== Material for this exercise ==

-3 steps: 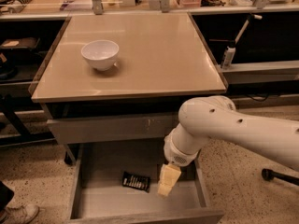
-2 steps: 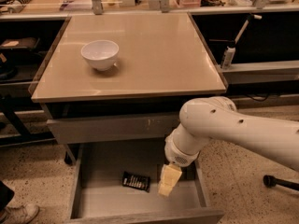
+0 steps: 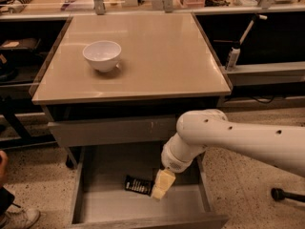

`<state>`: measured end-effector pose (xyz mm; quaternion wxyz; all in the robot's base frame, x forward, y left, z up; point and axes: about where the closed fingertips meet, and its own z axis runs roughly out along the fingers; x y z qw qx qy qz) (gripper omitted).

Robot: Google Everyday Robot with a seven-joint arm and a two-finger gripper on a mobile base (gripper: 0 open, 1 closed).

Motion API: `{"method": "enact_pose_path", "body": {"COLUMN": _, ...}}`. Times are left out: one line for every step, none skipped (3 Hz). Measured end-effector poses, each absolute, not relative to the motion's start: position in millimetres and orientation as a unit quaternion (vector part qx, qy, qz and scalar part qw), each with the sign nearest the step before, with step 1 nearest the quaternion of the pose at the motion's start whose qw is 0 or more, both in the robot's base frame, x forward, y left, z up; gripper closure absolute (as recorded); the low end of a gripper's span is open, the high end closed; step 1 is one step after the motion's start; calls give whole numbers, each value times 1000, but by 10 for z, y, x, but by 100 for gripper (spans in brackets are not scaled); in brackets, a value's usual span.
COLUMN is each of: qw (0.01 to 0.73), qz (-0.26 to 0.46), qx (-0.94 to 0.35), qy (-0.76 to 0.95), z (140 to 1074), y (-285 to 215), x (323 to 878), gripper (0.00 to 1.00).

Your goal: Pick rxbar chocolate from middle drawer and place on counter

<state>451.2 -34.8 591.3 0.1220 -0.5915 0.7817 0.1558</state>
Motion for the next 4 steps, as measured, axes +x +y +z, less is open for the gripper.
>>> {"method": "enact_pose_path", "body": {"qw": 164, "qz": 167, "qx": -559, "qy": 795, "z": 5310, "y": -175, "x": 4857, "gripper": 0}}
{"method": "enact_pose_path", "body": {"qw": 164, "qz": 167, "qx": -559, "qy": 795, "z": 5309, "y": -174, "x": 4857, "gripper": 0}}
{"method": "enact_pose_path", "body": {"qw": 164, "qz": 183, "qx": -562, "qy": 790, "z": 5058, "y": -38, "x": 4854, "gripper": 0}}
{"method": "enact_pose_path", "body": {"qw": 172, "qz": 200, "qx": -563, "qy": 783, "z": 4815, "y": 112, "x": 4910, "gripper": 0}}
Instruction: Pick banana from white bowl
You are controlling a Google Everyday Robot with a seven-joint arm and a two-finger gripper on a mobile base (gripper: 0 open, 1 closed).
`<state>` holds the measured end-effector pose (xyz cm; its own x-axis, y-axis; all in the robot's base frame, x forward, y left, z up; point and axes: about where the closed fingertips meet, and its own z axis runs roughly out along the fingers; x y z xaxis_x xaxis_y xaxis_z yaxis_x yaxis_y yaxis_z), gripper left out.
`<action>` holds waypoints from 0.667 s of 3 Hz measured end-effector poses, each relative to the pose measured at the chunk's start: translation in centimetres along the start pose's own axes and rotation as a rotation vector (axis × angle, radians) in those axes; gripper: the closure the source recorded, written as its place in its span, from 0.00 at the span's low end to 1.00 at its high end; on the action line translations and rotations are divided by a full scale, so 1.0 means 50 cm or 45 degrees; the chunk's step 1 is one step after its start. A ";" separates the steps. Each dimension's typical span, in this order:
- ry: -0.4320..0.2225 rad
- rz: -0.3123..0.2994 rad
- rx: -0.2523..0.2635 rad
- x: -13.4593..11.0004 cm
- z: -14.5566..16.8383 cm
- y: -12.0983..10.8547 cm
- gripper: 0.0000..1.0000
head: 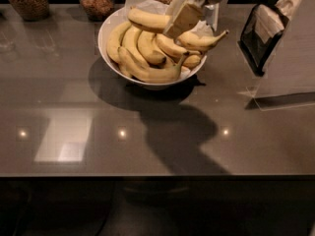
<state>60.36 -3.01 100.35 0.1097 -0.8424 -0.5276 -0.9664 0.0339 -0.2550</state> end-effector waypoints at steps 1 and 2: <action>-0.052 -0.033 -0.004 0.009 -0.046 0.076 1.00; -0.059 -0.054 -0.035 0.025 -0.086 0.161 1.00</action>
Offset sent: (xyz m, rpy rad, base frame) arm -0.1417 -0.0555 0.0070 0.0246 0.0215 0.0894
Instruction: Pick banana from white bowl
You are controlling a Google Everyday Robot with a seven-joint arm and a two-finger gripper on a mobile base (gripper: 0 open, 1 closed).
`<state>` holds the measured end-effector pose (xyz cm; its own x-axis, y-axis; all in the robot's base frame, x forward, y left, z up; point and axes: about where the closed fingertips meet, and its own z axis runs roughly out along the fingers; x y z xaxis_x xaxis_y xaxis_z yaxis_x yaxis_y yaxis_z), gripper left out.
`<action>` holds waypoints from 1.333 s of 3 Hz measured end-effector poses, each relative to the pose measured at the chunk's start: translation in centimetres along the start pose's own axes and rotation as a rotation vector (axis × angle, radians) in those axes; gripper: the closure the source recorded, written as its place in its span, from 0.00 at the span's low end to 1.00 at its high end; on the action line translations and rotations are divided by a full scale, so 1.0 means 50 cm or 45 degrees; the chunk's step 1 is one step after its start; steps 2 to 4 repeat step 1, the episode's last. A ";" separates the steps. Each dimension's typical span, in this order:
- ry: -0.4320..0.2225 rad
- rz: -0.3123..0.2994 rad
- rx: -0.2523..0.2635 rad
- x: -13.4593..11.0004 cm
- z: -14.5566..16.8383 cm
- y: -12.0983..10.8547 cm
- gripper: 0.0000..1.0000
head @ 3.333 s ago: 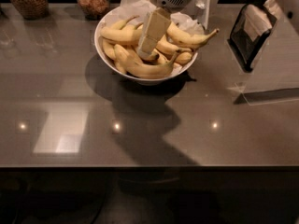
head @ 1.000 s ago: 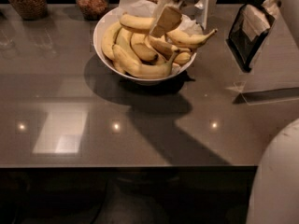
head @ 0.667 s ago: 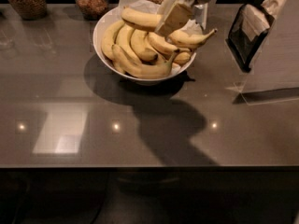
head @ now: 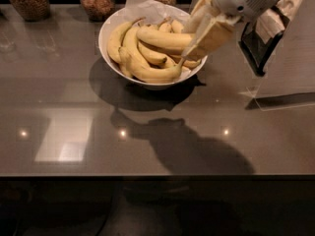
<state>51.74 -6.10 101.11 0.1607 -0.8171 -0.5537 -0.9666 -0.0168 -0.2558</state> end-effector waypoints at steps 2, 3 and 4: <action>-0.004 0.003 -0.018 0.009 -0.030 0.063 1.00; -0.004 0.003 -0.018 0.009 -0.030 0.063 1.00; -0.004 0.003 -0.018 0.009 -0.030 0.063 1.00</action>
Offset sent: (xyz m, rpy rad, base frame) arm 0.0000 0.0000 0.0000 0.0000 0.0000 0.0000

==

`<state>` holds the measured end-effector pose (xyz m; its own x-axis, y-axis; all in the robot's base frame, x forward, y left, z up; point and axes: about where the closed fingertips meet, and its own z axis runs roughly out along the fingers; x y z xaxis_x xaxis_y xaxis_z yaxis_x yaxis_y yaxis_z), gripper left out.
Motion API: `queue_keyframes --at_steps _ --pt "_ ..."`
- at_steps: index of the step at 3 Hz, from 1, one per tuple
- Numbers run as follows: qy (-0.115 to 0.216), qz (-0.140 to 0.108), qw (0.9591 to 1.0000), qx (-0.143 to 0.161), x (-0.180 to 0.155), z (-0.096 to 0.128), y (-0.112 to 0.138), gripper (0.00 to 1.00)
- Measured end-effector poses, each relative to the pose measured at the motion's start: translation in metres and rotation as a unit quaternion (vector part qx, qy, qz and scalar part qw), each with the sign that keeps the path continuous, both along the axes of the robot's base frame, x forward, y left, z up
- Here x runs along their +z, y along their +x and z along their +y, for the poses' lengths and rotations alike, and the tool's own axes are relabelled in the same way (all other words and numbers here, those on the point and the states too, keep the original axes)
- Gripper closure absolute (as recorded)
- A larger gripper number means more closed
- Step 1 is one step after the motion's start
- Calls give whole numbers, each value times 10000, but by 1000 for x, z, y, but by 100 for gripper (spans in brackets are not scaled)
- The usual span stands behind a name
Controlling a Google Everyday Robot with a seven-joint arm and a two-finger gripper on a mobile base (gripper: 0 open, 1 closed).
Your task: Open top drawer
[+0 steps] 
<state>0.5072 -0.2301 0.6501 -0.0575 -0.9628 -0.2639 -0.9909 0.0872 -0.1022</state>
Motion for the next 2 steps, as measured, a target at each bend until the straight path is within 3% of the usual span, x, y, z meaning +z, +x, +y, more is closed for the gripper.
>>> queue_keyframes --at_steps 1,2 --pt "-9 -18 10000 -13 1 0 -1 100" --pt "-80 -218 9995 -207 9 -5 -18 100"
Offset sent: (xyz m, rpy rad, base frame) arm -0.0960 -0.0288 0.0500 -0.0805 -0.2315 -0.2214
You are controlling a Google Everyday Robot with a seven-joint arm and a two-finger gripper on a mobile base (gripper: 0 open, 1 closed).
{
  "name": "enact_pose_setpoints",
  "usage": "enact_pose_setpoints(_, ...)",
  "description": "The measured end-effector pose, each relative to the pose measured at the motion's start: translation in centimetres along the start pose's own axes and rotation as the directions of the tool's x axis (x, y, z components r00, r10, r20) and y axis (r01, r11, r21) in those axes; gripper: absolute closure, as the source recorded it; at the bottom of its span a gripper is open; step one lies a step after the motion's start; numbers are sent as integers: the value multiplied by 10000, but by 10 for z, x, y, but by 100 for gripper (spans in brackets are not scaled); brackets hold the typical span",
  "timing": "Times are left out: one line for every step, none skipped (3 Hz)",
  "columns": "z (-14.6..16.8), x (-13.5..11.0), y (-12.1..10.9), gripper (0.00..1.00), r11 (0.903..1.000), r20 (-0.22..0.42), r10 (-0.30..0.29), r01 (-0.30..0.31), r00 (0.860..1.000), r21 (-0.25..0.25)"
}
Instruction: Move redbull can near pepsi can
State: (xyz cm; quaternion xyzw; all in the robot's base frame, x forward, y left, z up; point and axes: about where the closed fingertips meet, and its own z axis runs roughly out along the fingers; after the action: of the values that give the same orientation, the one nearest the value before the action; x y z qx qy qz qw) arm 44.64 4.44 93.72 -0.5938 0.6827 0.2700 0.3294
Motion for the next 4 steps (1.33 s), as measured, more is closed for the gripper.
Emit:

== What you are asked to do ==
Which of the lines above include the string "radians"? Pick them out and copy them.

== Written solution ==
`<action>` holds waypoints from 0.667 s of 3 Hz measured end-effector poses, each relative to the pose measured at the chunk's start: translation in centimetres along the start pose's own axes and rotation as a rotation vector (axis × angle, radians) in those axes; gripper: the closure the source recorded, written as its place in its span, from 0.00 at the span's low end to 1.00 at its high end; on the action line translations and rotations are divided by a full scale, so 1.0 means 50 cm or 45 degrees; the chunk's step 1 is one step after its start. A ";" separates the steps. Each dimension's typical span, in this order:
`<action>` holds waypoints from 1.333 s of 3 Hz measured end-effector poses, each relative to the pose measured at the chunk's start: translation in centimetres along the start pose's own axes and rotation as a rotation vector (axis × angle, radians) in those axes; gripper: the closure the source recorded, written as its place in its span, from 0.00 at the span's low end to 1.00 at its high end; on the action line translations and rotations are divided by a full scale, so 1.0 means 50 cm or 45 degrees; the chunk's step 1 is one step after its start; steps 2 to 4 repeat step 1, the episode's last. A ";" separates the steps. Each dimension's typical span, in this order:

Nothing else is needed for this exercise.